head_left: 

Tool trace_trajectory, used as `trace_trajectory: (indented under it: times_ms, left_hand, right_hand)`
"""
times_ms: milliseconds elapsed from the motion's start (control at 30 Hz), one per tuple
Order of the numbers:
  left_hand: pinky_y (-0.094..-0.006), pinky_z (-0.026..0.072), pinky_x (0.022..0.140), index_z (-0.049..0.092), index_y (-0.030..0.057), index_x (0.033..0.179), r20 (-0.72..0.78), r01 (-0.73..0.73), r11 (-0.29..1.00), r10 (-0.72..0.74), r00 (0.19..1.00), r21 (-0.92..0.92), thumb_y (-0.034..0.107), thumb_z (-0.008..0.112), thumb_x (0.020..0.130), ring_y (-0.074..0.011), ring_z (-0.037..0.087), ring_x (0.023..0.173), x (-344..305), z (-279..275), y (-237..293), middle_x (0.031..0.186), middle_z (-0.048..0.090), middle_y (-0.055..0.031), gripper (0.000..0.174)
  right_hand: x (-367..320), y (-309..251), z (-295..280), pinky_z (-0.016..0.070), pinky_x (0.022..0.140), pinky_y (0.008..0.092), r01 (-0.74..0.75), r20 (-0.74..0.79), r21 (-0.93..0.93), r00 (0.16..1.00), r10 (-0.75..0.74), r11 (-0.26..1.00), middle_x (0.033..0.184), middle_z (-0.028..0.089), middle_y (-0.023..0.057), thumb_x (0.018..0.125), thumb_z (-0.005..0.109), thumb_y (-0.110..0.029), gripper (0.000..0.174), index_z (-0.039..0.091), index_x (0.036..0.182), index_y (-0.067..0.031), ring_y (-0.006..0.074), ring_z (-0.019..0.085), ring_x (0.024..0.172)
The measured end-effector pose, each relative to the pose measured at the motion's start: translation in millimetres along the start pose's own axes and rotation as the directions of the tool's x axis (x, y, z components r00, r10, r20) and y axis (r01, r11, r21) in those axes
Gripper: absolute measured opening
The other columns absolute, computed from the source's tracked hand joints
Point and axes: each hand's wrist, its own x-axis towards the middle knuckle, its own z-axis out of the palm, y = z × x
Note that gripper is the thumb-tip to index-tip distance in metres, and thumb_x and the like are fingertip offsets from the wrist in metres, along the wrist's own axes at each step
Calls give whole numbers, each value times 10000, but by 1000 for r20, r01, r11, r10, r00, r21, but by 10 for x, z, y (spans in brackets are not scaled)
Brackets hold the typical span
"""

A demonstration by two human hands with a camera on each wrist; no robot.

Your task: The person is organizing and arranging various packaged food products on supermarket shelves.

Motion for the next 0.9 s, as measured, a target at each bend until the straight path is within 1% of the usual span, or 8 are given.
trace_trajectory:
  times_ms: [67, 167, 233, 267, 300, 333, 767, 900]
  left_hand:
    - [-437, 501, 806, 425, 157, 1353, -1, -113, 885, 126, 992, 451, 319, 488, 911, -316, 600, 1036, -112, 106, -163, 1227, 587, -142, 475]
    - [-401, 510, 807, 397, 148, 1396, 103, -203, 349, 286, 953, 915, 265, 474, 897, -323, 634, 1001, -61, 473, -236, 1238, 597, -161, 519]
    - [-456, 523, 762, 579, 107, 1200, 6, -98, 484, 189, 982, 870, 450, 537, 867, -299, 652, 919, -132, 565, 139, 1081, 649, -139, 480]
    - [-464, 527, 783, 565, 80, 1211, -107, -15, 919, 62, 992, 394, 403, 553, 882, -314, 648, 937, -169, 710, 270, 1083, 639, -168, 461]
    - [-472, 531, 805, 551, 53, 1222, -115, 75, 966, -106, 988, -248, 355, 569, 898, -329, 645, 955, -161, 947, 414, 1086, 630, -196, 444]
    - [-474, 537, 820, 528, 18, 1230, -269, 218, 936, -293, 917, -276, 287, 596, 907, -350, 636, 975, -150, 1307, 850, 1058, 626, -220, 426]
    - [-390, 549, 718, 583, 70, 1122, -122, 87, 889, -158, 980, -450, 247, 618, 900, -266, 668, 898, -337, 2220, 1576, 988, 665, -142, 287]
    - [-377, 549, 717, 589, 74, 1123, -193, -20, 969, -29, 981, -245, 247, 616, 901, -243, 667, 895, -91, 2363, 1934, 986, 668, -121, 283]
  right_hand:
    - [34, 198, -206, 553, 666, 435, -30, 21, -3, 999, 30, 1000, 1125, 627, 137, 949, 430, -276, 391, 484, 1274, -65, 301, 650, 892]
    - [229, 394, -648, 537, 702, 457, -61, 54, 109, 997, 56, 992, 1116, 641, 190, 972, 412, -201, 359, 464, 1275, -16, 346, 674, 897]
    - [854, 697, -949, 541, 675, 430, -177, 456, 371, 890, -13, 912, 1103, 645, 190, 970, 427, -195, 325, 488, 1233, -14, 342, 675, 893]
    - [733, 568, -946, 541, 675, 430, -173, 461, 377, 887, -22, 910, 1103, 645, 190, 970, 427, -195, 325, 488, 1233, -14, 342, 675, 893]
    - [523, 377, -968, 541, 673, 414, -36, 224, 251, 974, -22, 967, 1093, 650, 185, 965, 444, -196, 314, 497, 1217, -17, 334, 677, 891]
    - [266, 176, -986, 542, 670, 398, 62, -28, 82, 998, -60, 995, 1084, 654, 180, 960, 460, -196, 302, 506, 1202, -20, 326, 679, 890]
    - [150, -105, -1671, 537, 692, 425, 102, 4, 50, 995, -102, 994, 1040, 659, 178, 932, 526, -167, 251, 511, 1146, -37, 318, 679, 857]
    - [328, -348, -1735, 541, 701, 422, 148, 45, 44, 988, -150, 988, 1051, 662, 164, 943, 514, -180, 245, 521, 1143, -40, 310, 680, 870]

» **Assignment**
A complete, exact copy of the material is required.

» **Result of this exercise**
head_left: 

Tool trace_trajectory, used as `trace_trajectory: (indented under it: times_ms, left_hand, right_hand)`
"""
times_ms: milliseconds elapsed from the motion's start (control at 30 Hz), one per tuple
Order of the numbers:
  left_hand: pinky_y (-0.094..-0.006), pinky_z (-0.026..0.072), pinky_x (0.022..0.140), index_z (-0.049..0.092), index_y (-0.030..0.057), index_x (0.033..0.179), r20 (-0.72..0.78), r01 (-0.73..0.73), r11 (-0.29..1.00), r10 (-0.72..0.74), r00 (0.19..1.00), r21 (-0.92..0.92), thumb_y (-0.034..0.107), thumb_z (-0.008..0.112), thumb_x (0.020..0.130), ring_y (-0.074..0.011), ring_z (-0.037..0.087), ring_x (0.023..0.173), x (-344..305), z (-279..275), y (-237..293), middle_x (0.031..0.186), middle_z (-0.048..0.090), middle_y (-0.055..0.031), gripper (0.000..0.174)
  right_hand: x (-367..320), y (-309..251), z (-295..280), pinky_z (-0.016..0.070), pinky_x (0.022..0.140), pinky_y (0.008..0.092), r01 (-0.74..0.75), r20 (-0.74..0.79), r21 (-0.93..0.93), r00 (0.16..1.00), r10 (-0.75..0.74), r11 (-0.26..1.00), middle_x (0.033..0.184), middle_z (-0.028..0.089), middle_y (-0.023..0.057), thumb_x (0.018..0.125), thumb_z (-0.005..0.109), thumb_y (-0.110..0.029), gripper (0.000..0.174), index_z (-0.039..0.091), index_x (0.036..0.182), index_y (-0.067..0.031), ring_y (-0.006..0.074), ring_z (-0.019..0.085), ring_x (0.024..0.172)
The measured end-effector pose, each relative to the pose measured at the motion's start: translation in millimetres along the start pose's own axes and rotation as the directions of the tool's x axis (x, y, z components r00, r10, r20) and y axis (r01, r11, r21) in those axes
Gripper: absolute measured opening
The other columns absolute, computed from the source's tracked hand joints
Point and axes: each hand's wrist, its own x-axis towards the middle knuckle, its own z-axis out of the palm, y = z × x
Note that gripper is the thumb-tip to index-tip distance in metres, and thumb_x and the like are fingertip offsets from the wrist in metres, along the wrist's own axes at each step
Calls give whole numbers, each value times 10000, but by 1000 for r20, r01, r11, r10, r00, r21, but by 10 for x, z, y (spans in brackets are not scaled)
Brackets hold the typical span
"""

A demonstration by two human hands with a camera on each wrist; no robot.

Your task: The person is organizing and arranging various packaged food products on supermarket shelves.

Motion for the next 0.9 s, as measured, a target at each bend until the straight path is within 1% of the usual span, or 8 are given.
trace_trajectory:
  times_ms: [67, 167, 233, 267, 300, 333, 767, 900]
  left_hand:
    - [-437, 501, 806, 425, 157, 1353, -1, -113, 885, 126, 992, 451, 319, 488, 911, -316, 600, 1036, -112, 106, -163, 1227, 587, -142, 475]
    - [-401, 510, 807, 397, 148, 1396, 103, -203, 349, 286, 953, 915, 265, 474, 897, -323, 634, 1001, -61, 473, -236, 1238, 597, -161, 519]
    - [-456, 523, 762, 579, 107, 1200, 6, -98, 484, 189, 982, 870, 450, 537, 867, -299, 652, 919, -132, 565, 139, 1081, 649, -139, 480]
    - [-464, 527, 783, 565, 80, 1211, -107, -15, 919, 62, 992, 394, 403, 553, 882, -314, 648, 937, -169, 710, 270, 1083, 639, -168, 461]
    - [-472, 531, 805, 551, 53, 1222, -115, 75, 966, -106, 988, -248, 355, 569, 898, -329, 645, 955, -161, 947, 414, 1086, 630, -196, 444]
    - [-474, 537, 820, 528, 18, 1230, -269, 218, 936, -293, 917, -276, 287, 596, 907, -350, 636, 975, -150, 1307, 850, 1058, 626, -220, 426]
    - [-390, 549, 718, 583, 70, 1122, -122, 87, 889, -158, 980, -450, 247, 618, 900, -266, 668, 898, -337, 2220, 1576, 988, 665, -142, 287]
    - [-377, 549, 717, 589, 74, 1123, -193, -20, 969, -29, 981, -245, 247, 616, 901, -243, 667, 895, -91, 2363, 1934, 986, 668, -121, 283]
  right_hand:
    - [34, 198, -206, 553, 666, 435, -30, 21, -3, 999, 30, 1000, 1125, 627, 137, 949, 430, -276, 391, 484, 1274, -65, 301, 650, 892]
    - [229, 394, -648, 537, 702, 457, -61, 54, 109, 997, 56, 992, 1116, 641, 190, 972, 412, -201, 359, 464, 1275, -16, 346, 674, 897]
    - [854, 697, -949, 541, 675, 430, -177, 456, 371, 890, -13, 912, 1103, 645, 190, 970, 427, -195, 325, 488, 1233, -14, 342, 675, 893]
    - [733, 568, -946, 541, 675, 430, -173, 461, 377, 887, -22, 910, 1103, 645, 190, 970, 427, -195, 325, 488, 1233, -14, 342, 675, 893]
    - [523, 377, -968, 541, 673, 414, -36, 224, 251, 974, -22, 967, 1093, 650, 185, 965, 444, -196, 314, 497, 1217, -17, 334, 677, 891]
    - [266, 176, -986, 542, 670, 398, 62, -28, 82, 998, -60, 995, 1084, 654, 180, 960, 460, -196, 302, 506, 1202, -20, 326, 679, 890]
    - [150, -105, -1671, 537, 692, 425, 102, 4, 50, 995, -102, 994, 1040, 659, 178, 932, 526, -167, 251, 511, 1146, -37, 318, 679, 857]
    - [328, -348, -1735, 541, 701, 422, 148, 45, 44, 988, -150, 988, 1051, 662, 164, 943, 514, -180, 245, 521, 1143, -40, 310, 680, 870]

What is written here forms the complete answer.